Create a wrapper in per‑env mode with one buffer per slot.

reset

reset(*args: Any, mask: Optional[BArrayType] = None, seed: Optional[int] = None, **kwargs: Any) -> Tuple[ContextType, ObsType, Dict[str, Any]]

step

step(action: ActType) -> Tuple[ObsType, Union[SupportsFloat, BArrayType], Union[bool, BArrayType], Union[bool, BArrayType], Dict[str, Any]]

reset_async

reset_async(*args: Any, mask: Optional[BArrayType] = None, seed: Optional[int] = None, **kwargs: Any) -> None

reset_wait

reset_wait() -> Tuple[ContextType, ObsType, Dict[str, Any]]

step_async

step_async(action: ActType) -> None

step_wait

step_wait() -> Tuple[ObsType, Union[SupportsFloat, BArrayType], Union[bool, BArrayType], Union[bool, BArrayType], Dict[str, Any]]

set_replay_buffers

set_replay_buffers(replay_buffers: Union[ReplayBuffer, Sequence[ReplayBuffer]], *, replay_mode: Optional[Literal['auto', 'shared', 'per_env']] = None, require_same_space: bool = True, allow_mid_episode: bool = False, finalize_old_segments: bool = False, dump_old: bool = False) -> List[ReplayBuffer]

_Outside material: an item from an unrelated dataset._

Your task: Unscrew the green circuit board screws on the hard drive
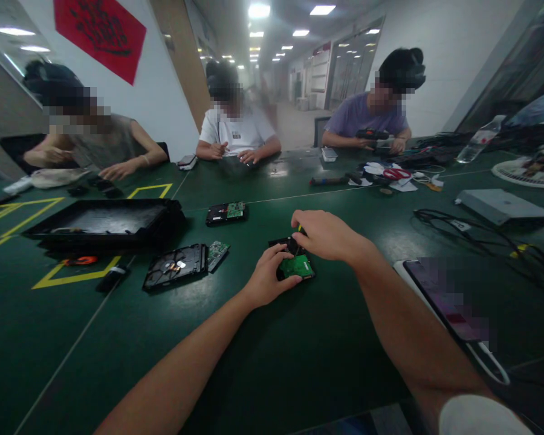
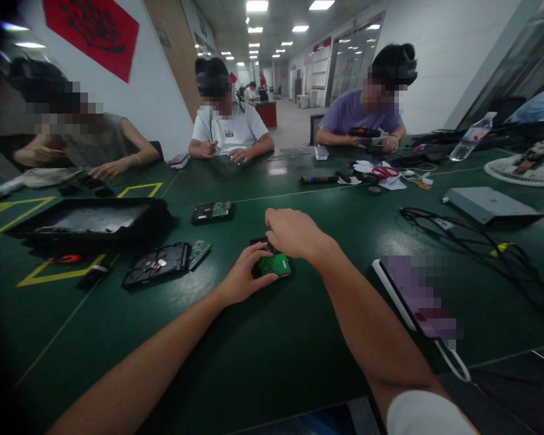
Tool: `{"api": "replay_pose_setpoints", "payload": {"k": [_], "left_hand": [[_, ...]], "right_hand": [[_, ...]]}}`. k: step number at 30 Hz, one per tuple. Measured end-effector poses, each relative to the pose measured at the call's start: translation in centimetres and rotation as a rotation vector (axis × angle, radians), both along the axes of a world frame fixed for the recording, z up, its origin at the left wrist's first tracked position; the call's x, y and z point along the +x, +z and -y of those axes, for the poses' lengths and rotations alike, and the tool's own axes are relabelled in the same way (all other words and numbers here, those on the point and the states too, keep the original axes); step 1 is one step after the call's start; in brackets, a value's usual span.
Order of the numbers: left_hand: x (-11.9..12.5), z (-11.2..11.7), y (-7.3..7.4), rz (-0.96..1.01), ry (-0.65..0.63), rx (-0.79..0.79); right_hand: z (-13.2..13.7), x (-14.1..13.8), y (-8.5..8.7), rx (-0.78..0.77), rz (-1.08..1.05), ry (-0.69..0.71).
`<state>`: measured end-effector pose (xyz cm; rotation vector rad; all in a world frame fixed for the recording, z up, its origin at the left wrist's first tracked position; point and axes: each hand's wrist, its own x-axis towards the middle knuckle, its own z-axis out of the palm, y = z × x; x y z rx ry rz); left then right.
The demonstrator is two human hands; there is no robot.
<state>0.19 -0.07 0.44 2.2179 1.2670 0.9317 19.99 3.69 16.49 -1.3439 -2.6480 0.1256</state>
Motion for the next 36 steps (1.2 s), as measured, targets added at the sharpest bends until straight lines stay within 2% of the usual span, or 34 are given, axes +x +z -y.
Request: {"api": "replay_pose_setpoints", "payload": {"k": [7, 14, 21, 27, 32, 36], "left_hand": [[-0.06, -0.12, -0.03, -0.007, 0.000, -0.002], [-0.08, 0.12, 0.39, -0.011, 0.001, -0.025], [-0.11, 0.04, 0.19, -0.013, 0.003, -0.012], [-0.07, -0.02, 0.08, -0.017, 0.007, -0.022], [-0.02, -0.16, -0.14, 0.001, 0.007, -0.001], [-0.02, -0.06, -0.03, -0.005, 0.008, -0.013]], "right_hand": [[-0.20, 0.16, -0.44, -0.025, -0.061, 0.116], [-0.28, 0.17, -0.18, 0.014, -0.011, -0.018], [-0.03, 0.03, -0.12, -0.021, -0.062, 0.098], [-0.41, 0.36, -0.29, -0.008, -0.060, 0.037], [-0.52, 0.31, -0.43, -0.026, -0.101, 0.155], [-0.47, 0.21, -0.47, 0.001, -0.076, 0.088]]}}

Swap the replay buffer(s) without rebuilding the wrapper.

Parameters

replay_buffers : ReplayBuffer | Sequence[ReplayBuffer] The new replay buffer(s) to use. replay_mode : "auto", "shared", "per_env", or None If provided, change the replay mode. If None, keep the current mode. require_same_space : bool If True, the new buffers must have the same single_space as the old buffers. Default is True. allow_mid_episode : bool If True, allow swapping even if this splits an episode across old/new buffers. Default is False. finalize_old_segments : bool If True, close any open segments in the old buffers before swapping. Default is False. dump_old : bool If True, dump the old buffers before swapping. Requires dump_path to be set. Only does this safely after segment finalization where needed. Default is False.

Returns

List[ReplayBuffer] The old replay buffer(s) that were replaced.

Raises

ValueError If the new buffers don't match the expected layout or space. RuntimeError If there are open segments and allow_mid_episode and finalize_old_segments are both False.